We get pastoral with this downloadable title from the people that brought you flOw.

Horticulture has never been so much fun.
Horticulture has never been so much fun.
Flower is a PlayStation Network game from thatgamecompany, the creators of flOw, that Sony first showed off back at E3 earlier this year, though I got my first hands-on time with the game here at the Tokyo Game Show. Beyond its first syllable, Flower shares quite a bit in common with flOw, though in a way, I've never seen anything quite like it.

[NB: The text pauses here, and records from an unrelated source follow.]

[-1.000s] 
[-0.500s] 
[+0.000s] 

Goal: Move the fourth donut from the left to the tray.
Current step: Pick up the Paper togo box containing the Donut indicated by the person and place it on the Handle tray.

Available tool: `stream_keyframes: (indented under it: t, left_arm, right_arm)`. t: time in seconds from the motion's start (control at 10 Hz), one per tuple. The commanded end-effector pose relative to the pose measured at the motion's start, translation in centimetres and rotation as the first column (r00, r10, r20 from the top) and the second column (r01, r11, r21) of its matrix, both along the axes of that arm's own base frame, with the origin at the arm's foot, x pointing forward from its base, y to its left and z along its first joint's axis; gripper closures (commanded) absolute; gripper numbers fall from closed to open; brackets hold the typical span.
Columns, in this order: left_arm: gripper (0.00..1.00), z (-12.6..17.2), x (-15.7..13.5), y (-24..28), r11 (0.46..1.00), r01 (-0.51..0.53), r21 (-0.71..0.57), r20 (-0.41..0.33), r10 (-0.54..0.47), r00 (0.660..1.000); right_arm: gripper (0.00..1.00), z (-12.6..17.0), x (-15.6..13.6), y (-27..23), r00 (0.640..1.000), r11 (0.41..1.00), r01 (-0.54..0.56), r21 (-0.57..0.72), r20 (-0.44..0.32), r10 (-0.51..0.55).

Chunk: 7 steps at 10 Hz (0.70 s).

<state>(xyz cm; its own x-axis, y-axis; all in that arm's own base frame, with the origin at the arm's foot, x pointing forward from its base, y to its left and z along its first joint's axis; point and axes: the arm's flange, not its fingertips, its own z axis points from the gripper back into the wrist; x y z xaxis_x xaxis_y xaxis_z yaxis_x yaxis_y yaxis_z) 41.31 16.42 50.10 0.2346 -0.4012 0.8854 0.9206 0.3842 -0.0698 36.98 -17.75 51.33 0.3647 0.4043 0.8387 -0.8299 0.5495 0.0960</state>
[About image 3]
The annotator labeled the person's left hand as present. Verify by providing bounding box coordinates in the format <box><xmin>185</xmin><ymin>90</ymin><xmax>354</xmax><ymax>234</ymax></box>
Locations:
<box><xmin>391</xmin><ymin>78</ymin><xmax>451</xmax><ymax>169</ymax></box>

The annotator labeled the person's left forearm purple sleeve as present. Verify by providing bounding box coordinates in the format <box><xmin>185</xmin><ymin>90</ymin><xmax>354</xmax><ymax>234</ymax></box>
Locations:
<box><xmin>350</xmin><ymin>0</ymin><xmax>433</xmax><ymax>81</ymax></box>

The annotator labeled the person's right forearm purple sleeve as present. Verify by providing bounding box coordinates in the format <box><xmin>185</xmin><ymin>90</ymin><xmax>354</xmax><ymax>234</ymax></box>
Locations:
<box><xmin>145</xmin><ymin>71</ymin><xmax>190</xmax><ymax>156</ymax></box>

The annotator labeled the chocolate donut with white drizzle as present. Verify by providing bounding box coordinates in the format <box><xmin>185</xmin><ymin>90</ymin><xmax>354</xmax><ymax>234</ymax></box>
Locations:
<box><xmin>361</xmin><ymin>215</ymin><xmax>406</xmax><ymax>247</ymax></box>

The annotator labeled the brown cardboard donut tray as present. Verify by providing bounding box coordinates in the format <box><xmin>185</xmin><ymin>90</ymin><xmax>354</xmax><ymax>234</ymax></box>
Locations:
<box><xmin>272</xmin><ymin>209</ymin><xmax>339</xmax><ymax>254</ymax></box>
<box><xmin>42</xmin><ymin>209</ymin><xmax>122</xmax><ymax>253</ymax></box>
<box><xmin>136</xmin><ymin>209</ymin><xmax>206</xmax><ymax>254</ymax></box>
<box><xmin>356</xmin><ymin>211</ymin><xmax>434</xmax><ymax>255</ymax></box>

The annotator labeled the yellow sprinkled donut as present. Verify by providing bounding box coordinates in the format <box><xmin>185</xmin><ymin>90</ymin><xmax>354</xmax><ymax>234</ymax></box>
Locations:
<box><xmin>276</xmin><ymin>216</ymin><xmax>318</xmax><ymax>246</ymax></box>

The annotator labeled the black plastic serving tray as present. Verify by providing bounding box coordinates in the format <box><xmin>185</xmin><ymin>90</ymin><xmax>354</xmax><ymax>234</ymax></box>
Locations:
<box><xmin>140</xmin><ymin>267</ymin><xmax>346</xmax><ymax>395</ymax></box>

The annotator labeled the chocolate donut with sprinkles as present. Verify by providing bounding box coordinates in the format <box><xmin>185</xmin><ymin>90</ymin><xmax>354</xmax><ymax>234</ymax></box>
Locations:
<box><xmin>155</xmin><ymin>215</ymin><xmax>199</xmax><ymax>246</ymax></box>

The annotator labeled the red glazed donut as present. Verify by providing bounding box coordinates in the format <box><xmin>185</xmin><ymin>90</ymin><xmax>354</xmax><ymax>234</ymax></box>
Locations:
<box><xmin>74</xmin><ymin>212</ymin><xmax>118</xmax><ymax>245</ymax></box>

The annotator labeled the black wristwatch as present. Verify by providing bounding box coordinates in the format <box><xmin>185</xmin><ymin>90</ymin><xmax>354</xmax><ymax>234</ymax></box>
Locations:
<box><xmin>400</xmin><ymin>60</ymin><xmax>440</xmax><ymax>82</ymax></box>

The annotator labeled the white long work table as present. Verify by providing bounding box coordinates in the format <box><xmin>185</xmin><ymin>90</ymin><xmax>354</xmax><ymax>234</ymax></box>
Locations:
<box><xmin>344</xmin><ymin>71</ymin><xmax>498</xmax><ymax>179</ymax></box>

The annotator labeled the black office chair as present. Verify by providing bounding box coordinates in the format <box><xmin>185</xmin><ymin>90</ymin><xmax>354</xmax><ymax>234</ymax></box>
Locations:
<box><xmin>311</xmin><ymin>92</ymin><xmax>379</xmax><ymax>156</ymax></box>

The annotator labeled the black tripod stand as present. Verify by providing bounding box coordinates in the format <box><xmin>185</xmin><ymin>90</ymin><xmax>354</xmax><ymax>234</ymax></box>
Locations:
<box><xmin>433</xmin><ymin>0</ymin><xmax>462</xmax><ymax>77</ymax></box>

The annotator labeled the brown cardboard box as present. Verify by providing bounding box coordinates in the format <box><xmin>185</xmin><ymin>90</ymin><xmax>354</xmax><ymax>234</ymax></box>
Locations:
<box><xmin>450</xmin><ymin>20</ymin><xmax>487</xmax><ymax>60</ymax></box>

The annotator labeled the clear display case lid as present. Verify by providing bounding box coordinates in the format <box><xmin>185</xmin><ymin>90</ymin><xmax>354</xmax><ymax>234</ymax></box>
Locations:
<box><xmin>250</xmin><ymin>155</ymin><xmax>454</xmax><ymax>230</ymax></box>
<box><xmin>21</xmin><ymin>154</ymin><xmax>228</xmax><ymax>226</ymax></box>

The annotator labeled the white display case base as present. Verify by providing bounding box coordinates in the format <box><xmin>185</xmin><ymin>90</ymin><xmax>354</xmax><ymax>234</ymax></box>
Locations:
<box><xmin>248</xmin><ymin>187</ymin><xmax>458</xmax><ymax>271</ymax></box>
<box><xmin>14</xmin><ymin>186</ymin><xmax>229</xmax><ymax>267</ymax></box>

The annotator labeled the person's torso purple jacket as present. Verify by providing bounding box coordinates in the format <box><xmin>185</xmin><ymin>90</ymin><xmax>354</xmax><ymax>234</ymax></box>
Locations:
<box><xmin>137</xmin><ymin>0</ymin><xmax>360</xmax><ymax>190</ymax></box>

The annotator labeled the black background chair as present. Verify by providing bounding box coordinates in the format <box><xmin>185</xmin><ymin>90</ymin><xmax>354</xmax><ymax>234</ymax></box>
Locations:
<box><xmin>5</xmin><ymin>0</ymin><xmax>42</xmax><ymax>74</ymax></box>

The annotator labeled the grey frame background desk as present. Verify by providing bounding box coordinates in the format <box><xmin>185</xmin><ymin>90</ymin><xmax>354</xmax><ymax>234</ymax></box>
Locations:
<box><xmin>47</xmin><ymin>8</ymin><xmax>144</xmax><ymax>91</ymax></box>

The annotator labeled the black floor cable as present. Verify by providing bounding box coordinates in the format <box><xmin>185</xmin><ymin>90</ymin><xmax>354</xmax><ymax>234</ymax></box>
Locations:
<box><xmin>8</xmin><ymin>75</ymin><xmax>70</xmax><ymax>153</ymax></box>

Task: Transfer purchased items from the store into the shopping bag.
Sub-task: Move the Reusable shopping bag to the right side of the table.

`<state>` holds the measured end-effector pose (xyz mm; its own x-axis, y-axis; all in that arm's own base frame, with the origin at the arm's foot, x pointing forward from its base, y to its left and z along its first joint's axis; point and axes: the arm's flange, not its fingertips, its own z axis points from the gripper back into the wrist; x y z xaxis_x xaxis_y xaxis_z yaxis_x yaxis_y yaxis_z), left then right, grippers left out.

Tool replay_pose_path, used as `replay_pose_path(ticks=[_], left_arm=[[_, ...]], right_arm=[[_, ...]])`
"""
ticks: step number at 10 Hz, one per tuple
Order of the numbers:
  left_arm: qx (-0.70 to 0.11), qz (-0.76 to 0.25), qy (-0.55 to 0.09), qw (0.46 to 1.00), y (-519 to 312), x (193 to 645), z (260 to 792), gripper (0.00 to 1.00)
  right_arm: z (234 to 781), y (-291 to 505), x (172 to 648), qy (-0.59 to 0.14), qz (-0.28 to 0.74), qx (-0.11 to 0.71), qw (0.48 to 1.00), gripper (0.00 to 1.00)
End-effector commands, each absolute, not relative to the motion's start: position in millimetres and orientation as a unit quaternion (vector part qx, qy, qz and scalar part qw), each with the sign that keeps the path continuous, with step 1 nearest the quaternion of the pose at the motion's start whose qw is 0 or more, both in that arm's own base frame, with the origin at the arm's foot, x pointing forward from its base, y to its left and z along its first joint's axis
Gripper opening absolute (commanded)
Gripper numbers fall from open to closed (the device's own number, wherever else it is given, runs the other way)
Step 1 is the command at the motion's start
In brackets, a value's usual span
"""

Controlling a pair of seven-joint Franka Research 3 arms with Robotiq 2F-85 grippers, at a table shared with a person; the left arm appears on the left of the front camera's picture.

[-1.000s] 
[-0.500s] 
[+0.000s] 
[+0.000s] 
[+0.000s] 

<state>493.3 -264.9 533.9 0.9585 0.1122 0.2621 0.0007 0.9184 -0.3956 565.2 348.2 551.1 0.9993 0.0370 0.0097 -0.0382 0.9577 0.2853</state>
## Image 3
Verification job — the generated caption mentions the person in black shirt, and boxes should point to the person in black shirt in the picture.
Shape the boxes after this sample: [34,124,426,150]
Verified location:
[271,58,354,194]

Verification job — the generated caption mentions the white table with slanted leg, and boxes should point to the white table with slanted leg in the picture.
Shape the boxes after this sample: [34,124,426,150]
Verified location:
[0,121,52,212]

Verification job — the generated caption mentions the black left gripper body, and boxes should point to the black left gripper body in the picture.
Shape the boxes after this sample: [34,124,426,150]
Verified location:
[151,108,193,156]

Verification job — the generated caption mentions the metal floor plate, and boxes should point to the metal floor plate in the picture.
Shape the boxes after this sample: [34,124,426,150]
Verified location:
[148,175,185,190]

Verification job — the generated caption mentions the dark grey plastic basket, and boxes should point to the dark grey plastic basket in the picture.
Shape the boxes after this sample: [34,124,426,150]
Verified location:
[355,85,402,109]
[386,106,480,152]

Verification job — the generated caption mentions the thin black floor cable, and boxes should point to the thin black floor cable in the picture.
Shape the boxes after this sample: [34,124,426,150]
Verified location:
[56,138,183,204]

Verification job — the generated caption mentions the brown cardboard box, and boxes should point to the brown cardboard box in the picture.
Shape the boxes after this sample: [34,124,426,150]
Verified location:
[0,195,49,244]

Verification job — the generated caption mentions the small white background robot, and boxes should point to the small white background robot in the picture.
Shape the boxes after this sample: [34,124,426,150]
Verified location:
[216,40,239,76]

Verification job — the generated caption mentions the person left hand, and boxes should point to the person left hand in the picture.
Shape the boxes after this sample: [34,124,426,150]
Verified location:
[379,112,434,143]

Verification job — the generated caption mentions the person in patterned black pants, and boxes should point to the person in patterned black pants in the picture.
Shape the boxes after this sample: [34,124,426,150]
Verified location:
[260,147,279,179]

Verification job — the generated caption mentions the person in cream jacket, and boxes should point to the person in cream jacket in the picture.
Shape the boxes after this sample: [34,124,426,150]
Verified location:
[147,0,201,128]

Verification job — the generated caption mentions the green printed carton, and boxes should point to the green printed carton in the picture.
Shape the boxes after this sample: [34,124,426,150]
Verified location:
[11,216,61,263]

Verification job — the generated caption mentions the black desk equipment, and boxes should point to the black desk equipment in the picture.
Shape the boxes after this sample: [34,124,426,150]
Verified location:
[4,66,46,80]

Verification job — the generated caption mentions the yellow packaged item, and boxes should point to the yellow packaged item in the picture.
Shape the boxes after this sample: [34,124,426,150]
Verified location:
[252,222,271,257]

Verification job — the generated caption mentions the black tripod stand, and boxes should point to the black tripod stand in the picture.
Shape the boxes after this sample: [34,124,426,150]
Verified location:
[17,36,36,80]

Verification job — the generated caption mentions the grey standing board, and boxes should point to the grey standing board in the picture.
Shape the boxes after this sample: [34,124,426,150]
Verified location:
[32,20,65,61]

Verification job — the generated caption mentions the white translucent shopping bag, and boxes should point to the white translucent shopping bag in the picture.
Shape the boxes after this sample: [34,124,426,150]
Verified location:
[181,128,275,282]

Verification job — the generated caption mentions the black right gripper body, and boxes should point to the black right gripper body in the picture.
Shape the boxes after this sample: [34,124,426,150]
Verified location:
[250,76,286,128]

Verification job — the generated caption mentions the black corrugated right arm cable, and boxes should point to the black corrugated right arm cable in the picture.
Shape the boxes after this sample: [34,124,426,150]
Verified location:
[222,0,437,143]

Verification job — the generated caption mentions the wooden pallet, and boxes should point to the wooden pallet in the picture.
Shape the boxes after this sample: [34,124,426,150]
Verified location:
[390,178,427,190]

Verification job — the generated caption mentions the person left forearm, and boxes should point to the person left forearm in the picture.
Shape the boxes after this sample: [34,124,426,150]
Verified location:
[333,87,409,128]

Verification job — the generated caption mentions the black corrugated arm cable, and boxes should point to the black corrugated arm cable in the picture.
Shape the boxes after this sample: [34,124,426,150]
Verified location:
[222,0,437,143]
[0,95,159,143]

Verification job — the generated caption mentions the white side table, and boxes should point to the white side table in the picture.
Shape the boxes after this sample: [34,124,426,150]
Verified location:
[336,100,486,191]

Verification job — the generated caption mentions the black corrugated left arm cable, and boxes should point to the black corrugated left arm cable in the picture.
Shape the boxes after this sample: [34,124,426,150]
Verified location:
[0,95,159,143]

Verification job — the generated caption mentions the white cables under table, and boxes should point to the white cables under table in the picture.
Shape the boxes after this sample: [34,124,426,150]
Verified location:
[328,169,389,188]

The game opens on a little flower pot sitting on a window sill where a lone bud is beginning to blossom. As one of the petals falls, the game shifts the perspective to an expansive grassy field, where you're essentially playing as a gust of wind, pushing that lone petal across it. Like flOw, the gameplay in Flower is neither terribly explicit or complicated. Your role seems to essentially be that of a pollinator, collecting petals and using them to blossom like-colored flowers, thus bringing life to dry patches scattered across the landscape. Sure, that's not how pollination actually works, but it's an intuitive, simple system.

The controls for Flower are entirely entirely motion-based, requiring you to tilt the controller side-to-side to turn and up and down to follow the curvature of the game's rolling, grass-carpeted fields. This isn't a game about precision, so the loose motion controls actually feel quite nice, and they reinforce the game's fluid, dreamlike qualities. The sense of motion as the camera rushes across the field is fantastic, and the way the individually rendered blades of grass bend out of your way, as well as the fluttering cloud of multicolored petals that you collect, look incredible.

While style certainly seems to outweigh substance in Flower, that's not necessarily a bad thing. In the midst of all the ear-splitting, neon-lit chaos of the Tokyo Game Show, Flower was a soothing oasis, one that I'm eager to return to in the comfort of my own home.